> SOURCE MATERIAL:
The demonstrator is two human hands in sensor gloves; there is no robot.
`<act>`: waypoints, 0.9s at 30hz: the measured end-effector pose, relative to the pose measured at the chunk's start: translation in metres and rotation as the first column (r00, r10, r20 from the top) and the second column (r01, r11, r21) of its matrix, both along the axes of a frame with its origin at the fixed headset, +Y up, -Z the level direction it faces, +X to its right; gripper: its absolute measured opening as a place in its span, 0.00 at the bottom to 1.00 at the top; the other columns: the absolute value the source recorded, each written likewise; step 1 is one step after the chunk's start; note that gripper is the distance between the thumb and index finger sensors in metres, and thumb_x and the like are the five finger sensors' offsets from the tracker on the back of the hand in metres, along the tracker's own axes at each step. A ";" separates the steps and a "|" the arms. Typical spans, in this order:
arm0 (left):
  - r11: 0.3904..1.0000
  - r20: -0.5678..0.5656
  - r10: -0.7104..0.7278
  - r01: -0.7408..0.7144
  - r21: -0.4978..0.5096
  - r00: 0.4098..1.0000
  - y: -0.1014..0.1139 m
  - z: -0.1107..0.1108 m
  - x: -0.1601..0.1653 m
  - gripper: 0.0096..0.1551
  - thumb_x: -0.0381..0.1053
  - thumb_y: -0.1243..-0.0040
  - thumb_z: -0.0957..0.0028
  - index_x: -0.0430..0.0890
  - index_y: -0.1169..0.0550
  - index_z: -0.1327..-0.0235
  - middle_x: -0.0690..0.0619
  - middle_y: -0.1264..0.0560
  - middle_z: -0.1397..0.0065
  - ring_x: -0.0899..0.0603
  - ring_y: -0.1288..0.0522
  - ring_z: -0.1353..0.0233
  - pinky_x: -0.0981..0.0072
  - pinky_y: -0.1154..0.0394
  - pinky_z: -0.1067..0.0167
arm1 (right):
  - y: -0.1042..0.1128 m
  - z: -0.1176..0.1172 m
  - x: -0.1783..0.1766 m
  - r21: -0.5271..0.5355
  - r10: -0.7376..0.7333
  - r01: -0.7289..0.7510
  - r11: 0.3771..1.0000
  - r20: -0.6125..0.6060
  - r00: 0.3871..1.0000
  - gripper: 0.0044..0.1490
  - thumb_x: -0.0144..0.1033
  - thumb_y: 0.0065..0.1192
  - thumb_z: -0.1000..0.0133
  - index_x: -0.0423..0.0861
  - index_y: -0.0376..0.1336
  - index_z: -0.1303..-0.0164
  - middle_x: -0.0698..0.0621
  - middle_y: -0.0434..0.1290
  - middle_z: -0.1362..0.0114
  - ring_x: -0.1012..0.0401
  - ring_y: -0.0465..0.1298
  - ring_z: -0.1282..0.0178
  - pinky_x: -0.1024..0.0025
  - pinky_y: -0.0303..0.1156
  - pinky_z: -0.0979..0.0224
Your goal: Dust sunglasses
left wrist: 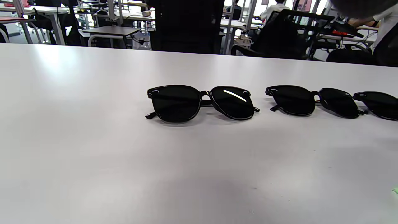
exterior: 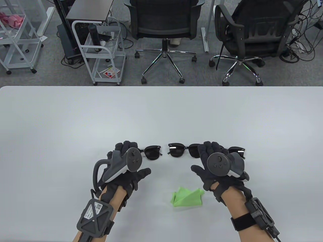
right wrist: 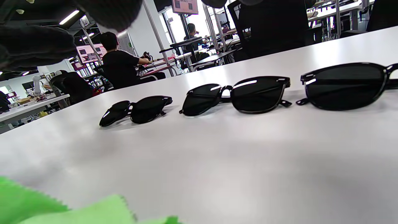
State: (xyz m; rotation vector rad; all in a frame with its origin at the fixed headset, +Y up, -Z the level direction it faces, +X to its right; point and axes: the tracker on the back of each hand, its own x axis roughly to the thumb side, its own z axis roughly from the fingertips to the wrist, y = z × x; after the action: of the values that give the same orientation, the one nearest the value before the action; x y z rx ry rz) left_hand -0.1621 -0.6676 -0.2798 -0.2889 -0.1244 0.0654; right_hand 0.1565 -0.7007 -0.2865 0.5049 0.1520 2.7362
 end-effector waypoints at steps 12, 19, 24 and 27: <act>0.999 0.019 0.049 -0.049 -0.011 0.999 -0.037 -0.002 -0.002 0.67 0.82 0.55 0.69 0.50 0.60 0.23 0.49 0.63 0.17 0.35 0.62 0.18 0.37 0.57 0.26 | -0.018 0.006 -0.011 -0.143 0.061 -0.068 0.987 -0.055 0.997 0.59 0.61 0.51 0.44 0.30 0.40 0.22 0.28 0.38 0.19 0.29 0.38 0.24 0.26 0.39 0.34; 0.997 0.011 0.077 -0.077 -0.014 0.997 -0.037 -0.004 -0.004 0.66 0.81 0.54 0.69 0.51 0.60 0.23 0.49 0.62 0.16 0.35 0.62 0.17 0.37 0.57 0.26 | -0.019 0.007 -0.013 -0.136 0.074 -0.082 0.987 -0.059 0.995 0.59 0.61 0.51 0.44 0.30 0.39 0.22 0.28 0.37 0.19 0.29 0.38 0.24 0.26 0.39 0.34; 0.996 0.018 0.085 -0.085 -0.001 0.996 -0.037 -0.003 -0.003 0.66 0.81 0.54 0.68 0.51 0.59 0.23 0.49 0.62 0.16 0.35 0.61 0.17 0.37 0.57 0.25 | -0.015 0.007 -0.011 -0.109 0.065 -0.070 0.992 -0.048 0.997 0.59 0.61 0.51 0.44 0.30 0.39 0.22 0.28 0.37 0.19 0.28 0.38 0.24 0.26 0.39 0.34; 0.997 0.023 0.083 -0.083 0.002 0.996 -0.037 -0.003 -0.003 0.66 0.81 0.54 0.68 0.51 0.59 0.23 0.49 0.61 0.16 0.35 0.61 0.17 0.37 0.57 0.25 | -0.013 0.007 -0.011 -0.095 0.061 -0.066 0.993 -0.047 0.997 0.59 0.61 0.51 0.44 0.30 0.39 0.22 0.28 0.38 0.19 0.28 0.38 0.24 0.26 0.39 0.34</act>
State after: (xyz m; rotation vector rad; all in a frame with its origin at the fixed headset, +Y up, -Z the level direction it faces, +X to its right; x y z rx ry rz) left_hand -0.1650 -0.7041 -0.2823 -0.2820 -0.1591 0.1445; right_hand 0.1452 -0.7141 -0.2793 0.5423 0.3155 2.7640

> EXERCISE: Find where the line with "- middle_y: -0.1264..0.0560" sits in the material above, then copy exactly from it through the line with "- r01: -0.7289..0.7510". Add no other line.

> ANSWER BOX:
  - middle_y: -0.1264..0.0560
  - middle_z: -0.1397..0.0065
  - ring_x: -0.0899..0.0603
  - ring_y: -0.1288..0.0522
  - ring_z: -0.1353..0.0233
  - pinky_x: -0.0981..0.0072
  - pinky_y: -0.1154..0.0394
  - pinky_z: -0.1067..0.0167
arm1 (right):
  - y: -0.1042..0.1128 m
  - z: -0.1176..0.1172 m
  - x: -0.1783..0.1766 m
  - r21: -0.5271..0.5355
  - r10: -0.7376..0.7333
  - r01: -0.7289..0.7510

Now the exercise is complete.